→ WHAT IS EXPECTED
Below are records to print word for word; include none of their pictures.

── SOURCE MATERIAL

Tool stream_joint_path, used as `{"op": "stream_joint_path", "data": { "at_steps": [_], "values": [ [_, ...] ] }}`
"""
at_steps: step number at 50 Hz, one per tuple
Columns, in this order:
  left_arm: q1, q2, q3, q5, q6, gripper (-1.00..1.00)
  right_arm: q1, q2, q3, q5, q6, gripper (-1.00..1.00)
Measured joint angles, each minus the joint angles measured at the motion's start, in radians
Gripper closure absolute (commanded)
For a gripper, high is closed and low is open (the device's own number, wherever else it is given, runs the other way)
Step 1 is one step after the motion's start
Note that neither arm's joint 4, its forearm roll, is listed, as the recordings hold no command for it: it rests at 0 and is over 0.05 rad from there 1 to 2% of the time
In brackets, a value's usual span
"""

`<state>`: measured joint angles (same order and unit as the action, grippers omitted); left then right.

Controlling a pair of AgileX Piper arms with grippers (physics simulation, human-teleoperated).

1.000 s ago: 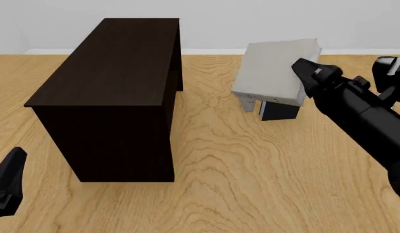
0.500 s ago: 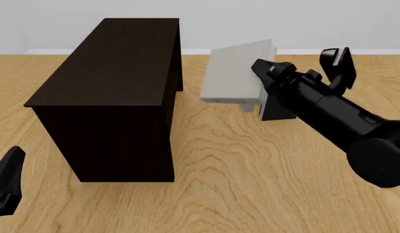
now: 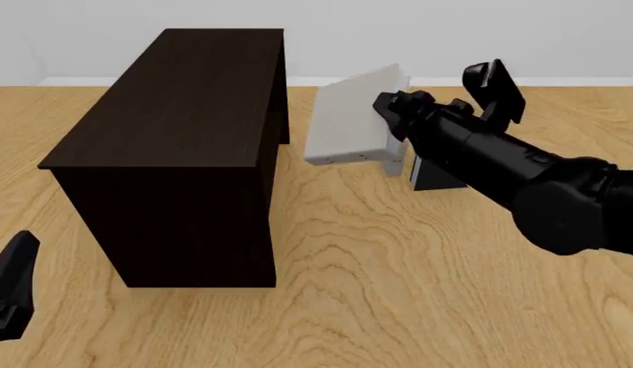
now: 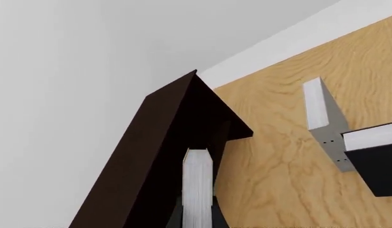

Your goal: Pick up the book on the right and place it under the cabinet shelf.

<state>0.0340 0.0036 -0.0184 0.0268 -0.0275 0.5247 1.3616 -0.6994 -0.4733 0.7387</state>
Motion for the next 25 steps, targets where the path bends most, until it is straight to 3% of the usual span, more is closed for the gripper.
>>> {"op": "stream_joint_path", "data": {
  "at_steps": [25],
  "values": [
    [0.0, 0.001, 0.001, 0.001, 0.004, -1.0, 0.007, 0.105, -0.042, 0.058, 0.028, 1.0]
  ]
}}
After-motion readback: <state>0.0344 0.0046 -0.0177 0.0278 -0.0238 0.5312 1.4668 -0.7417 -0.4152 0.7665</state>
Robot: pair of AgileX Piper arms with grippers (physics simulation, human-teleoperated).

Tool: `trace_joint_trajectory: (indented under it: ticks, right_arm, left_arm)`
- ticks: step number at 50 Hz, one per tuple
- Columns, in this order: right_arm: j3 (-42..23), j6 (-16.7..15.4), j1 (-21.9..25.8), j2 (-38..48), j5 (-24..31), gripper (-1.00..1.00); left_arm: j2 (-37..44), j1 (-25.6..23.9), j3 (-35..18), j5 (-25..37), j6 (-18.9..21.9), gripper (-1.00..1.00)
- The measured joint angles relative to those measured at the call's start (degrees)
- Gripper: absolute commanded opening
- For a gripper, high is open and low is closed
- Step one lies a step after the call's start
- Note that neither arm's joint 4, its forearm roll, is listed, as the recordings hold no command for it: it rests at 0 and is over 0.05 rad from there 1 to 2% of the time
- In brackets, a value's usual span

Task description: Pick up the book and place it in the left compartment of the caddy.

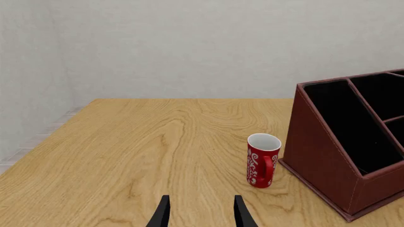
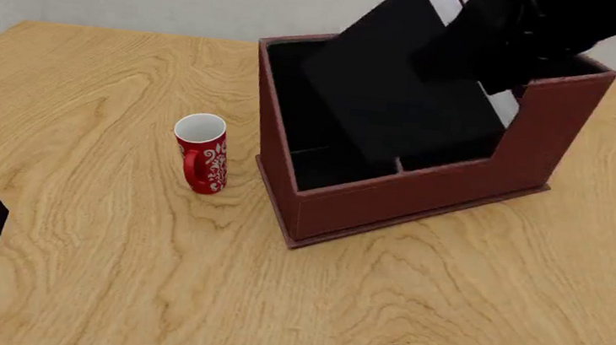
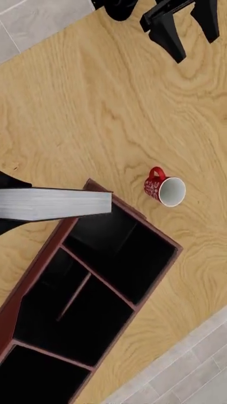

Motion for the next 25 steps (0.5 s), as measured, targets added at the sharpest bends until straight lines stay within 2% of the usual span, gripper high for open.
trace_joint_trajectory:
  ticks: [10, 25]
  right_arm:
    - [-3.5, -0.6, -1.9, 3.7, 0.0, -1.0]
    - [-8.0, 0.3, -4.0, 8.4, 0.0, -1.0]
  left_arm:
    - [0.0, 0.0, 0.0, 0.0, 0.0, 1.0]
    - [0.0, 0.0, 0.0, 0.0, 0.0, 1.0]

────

→ TASK RESPONSE
Tool stream_joint_path, used as `{"op": "stream_joint_path", "data": { "at_steps": [_], "values": [ [_, ...] ] }}`
"""
at_steps: step number at 50 Hz, one per tuple
Columns, in this order:
  left_arm: q1, q2, q3, q5, q6, gripper (-1.00..1.00)
  right_arm: q1, q2, q3, q5, q6, gripper (-1.00..1.00)
Measured joint angles, each minus the joint angles measured at the motion's start, in radians
Gripper closure absolute (commanded)
For a gripper, high is closed and low is open (the device's own number, wherever else it is given, runs the other way)
Step 1 is one step after the motion's start
Note that neither arm's joint 4, its forearm roll, is listed, as the recordings hold no command for it: it rests at 0 and is over 0.05 rad from there 1 to 2% of the time
In brackets, a value's usual span
"""

`<state>`: measured joint angles (same order and unit as the action, grippers omitted); left then right.

Controlling a pair of AgileX Piper arms with grippers (physics simulation, human-teleoperated).

1.000 s ago: 
0.500 s ago: 
now: 
now: 

Your goal: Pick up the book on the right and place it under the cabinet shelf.

<state>0.0340 0.0036 -0.0184 0.0268 -0.0275 0.5247 1.3616 -0.6994 -0.4733 0.7387</state>
Motion for the next 25 steps, targets where the path bends most, until it is straight to 3% of the usual span, more is closed for the gripper.
>>> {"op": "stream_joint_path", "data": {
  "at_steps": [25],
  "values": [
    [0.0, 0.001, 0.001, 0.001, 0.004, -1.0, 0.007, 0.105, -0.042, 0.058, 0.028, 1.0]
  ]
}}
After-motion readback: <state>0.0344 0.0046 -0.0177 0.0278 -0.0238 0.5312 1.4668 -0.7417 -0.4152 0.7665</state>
Robot: pair of AgileX Piper arms with grippers (physics simulation, human-teleoperated).

Tool: `trace_joint_trajectory: (indented under it: ticks, right_arm, left_arm)`
- ticks: step number at 50 Hz, one per tuple
- Columns, in this order: right_arm: j3 (-42..23), j6 (-16.7..15.4), j1 (-21.9..25.8), j2 (-38..48), j5 (-24..31), gripper (-1.00..1.00); left_arm: j2 (-37..44), j1 (-25.6..23.9), j3 (-35..18), j5 (-25..37), j6 (-18.9..21.9), gripper (-1.00..1.00)
- The measured joint angles relative to those measured at the call's start (degrees)
- Gripper: absolute commanded opening
- For a gripper, high is open and low is closed
- Step one lies a step after the call's start
- Note that neither arm's joint 4, its forearm roll, is listed, as the recordings hold no command for it: it rests at 0 and is over 0.05 rad from there 1 to 2% of the time
- In brackets, a value's usual span

Task description: Pick up the book and place it in the left compartment of the caddy.


Motion for the next 25 steps (0.5 s), as measured, targets added at the sharpest bends until straight lines stay within 2% of the usual span, gripper high for open.
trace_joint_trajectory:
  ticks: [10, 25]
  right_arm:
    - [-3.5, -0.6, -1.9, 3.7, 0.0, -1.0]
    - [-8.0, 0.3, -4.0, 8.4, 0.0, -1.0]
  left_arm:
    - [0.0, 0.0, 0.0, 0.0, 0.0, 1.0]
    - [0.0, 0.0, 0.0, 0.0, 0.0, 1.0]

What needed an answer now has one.